Cette réforme place les élèves, en première notamment, dans une situation de perpétuelle évaluation au détriment de l’apprentissage. De nombreux élèves subissent une pression qui devrait tous nous inquiéter : régulièrement nous rencontrons des jeunes en pleurs face à ce stress permanent, et les crises d’angoisse se multiplient.

Nous ne pouvons faire comme si tout allait pour le mieux… Il est de notre devoir de le dire. Nous ne savons toujours pas comment nous allons pouvoir répondre aux invraisemblances les plus criantes de cette réforme, dont certaines nous placent devant un cas de conscience insoluble : Comment pouvons-nous accepter d’évaluer des candidats à l’oral ou même à l’écrit sur des œuvres que nous n’aurons pas lues (la deuxième partie de l’épreuve orale reposant par exemple sur une œuvre, intégrale ou cursive, de leur choix) ? Comment pourrons-nous évaluer dans ces conditions ? Quel crédit le système éducatif peut-il avoir par de tels agissements ? A quel moment le statut d’enseignant est-il crédible dans de telles conditions ?

Les familles ne pourront que s’insurger légitimement devant l’absence de fiabilité de telles évaluations, essentielles pour la réussite au baccalauréat.

Si encore nous pouvions nous dire qu’une fois les premières années de mise en place de la réforme passées, nous pourrions commencer à sortir la tête de l’eau ! Mais le renouvellement par moitié des œuvres au programme en première ne nous laisse aucun espoir de répit.

Chaque année, la moitié du travail énorme de préparation de nos cours sur les œuvres sera à mettre à la poubelle puisqu’en haut lieu on a décidé que le programme serait renouvelé par moitié tous les deux ans. C’est de l’abattage et nous sommes démunis devant un tel mépris du temps que nous consacrons à la préparation de nos cours.

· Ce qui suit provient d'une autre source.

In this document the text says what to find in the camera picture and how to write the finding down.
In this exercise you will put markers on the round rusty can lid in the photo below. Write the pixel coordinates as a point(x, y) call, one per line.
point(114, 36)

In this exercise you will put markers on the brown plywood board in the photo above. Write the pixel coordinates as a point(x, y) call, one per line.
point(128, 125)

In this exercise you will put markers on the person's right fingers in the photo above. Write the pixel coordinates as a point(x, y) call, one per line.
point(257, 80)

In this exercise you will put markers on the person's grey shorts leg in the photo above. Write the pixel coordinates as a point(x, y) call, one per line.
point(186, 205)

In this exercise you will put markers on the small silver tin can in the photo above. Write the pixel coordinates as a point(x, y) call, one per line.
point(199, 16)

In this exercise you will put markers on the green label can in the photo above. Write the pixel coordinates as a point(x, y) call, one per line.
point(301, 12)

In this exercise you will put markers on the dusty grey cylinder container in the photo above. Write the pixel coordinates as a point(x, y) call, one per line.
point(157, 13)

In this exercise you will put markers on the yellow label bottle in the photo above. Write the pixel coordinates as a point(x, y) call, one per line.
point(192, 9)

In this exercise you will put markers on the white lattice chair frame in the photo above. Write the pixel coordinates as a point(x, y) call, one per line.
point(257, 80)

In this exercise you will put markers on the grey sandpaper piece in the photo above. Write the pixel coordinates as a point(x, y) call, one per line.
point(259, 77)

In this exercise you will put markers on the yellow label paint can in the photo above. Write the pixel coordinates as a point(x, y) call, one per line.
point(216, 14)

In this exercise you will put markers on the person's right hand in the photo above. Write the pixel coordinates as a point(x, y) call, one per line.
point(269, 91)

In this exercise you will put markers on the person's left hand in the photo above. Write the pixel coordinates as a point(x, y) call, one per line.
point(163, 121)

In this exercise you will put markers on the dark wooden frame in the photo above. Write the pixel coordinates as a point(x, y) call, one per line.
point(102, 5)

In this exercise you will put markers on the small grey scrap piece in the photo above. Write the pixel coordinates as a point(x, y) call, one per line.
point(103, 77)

Nous nous sentons déconsidérés, maltraités, abandonnés. Nous espérons que vous comprendrez la véhémence de notre message, qui s’explique par la souffrance qui accompagne aujourd’hui l’exercice de notre mission, que nous avions choisie avec conviction et dans laquelle nous ne nous reconnaissons plus, aussi bien que par l’urgence de la situation.

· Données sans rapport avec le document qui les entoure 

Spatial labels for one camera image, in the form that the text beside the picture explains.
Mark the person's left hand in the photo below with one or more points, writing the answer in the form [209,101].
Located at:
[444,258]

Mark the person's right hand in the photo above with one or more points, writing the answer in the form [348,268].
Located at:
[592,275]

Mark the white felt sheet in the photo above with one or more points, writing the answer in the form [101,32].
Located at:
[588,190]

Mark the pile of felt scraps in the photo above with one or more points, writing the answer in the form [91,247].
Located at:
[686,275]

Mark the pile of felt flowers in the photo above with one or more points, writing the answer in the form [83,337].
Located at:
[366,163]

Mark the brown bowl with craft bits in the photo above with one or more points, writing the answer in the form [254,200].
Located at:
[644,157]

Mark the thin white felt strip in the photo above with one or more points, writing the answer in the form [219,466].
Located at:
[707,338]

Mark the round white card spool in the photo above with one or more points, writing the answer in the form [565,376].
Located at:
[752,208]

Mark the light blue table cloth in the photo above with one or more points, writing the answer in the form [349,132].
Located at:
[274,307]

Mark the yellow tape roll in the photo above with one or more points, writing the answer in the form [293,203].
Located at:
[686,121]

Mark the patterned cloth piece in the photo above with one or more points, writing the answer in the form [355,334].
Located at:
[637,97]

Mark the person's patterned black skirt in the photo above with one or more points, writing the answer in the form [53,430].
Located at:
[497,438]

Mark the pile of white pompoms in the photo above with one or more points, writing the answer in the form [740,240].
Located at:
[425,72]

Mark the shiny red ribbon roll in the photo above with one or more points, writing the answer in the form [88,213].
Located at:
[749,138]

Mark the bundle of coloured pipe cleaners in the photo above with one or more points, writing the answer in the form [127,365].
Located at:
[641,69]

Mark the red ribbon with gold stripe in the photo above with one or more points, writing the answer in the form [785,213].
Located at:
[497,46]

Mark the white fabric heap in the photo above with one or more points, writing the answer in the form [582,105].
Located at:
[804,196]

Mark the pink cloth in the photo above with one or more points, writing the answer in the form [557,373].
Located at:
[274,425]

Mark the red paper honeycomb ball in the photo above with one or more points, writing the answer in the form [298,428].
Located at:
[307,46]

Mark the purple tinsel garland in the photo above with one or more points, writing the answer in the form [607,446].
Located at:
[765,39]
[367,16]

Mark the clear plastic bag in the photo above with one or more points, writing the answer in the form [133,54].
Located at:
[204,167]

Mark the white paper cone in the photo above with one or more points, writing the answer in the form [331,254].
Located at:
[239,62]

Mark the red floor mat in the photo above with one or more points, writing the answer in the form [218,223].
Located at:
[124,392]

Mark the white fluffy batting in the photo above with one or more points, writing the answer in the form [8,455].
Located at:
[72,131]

Nous souhaitons porter ce message à la connaissance de tous, et nous allons entre autres demander à ce que cette lettre ouverte soit lue au Conseil d’Administration de notre lycée. Nous espérons de tout cœur que cet appel à l’aide sera entendu, que des allègements seront apportés aux nouveaux programmes et qu’un accompagnement efficace et pragmatique nous sera apporté. Nous vous prions d’agréer, Mesdames, Monsieur, l’expression de nos salutations les plus respectueuses.